Telkom (TLKM IJ) has been a difficult stock for many investors. Despite talks about improving competitive landscape, TLKM share price has been a big laggard.
Investors might need another quarter or two of sustainable earnings recovery before TLKM share price can regain momentum. But there are sign that earnings are bottoming from the low in 3Q08, as shown in the table below.
Is TLKM ex growth? In the past 10 years, total mobile industry sub growth has been in the region of 35-100%! Certainly those days are behind us. We are looking at 10-25% sub growth for the next few years.
However, it worth pointing out that (1) while SIM card penetration has hit 70% level, unique individual penetration rate is believed to be much lower at around 50%, given that many Indonesians have more than one mobile phone number. Subs growth will be lower due to the following (2) higher penetration rate + higher base of mobile subs = lower subs growth going forward (3) We believe that marginal subscribers are not spending enough on mobile.
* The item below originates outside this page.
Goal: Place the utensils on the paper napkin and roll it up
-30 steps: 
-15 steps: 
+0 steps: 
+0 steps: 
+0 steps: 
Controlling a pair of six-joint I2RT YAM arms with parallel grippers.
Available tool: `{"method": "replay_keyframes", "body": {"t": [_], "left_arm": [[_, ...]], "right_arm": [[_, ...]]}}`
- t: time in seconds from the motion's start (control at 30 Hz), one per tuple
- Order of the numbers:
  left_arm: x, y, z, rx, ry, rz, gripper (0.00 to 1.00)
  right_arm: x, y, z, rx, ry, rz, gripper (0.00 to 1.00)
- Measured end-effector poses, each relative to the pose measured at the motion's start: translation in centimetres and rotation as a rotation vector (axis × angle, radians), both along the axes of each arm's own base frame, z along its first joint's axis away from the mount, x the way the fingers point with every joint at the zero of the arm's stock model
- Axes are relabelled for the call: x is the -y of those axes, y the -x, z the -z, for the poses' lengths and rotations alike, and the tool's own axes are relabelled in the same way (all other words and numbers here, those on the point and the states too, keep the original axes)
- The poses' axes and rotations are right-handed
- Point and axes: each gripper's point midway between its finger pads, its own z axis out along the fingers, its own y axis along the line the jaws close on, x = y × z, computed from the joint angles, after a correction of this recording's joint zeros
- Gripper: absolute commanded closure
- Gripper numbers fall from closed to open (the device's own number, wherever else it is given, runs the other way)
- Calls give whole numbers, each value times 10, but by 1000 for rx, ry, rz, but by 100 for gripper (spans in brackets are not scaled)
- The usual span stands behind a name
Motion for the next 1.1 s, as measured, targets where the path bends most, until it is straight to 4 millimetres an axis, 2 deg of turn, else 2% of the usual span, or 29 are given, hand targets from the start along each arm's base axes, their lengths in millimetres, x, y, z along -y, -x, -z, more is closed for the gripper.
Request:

Not that they don’t want to talk more but they just don’t have the money. Assuming income will continue rising in Indonesia, expect more mobile spending.
TLKM will go ex div date on 8 July, total div amount is Rp296.94. This will lend support to the stock price.
Key points from the report:
TLKM has underperformed market in 2Q09 as market chasing for high beta stock and ignore the potential earnings recovery.
TLKM still trades below its 5-year average PE while market (JCI) trades at 1sd above. It is seen as defensive stock.
Earnings showed sign of bottoming from the low in 3Q08 and our view of structural change in competition landscape remains unchanged.
TLKM will benefit from industry consolidation and the end of price war given its ability to continue investing in capex at a time when competitors are cutting down spending.
If revenues per minutes hold, TLKM could deliver 6.3% better than expected earnings.
Any 1% further incremental increase in tariff (as price war ends) will lead to further 1.5% upside in earnings.
Indonesia still has room to grow: a) SIM card penetration rates is only at 70% while unique individual penetration rate is estimated at 50%. b) a lot of existing subscribers still can not afford to spend as much as they would like, thus as income increase, spending on telecom services will continue to grow.
Valuation: at 12.2x PE and 5.3x EV/Ebitda, Telkom looks compelling.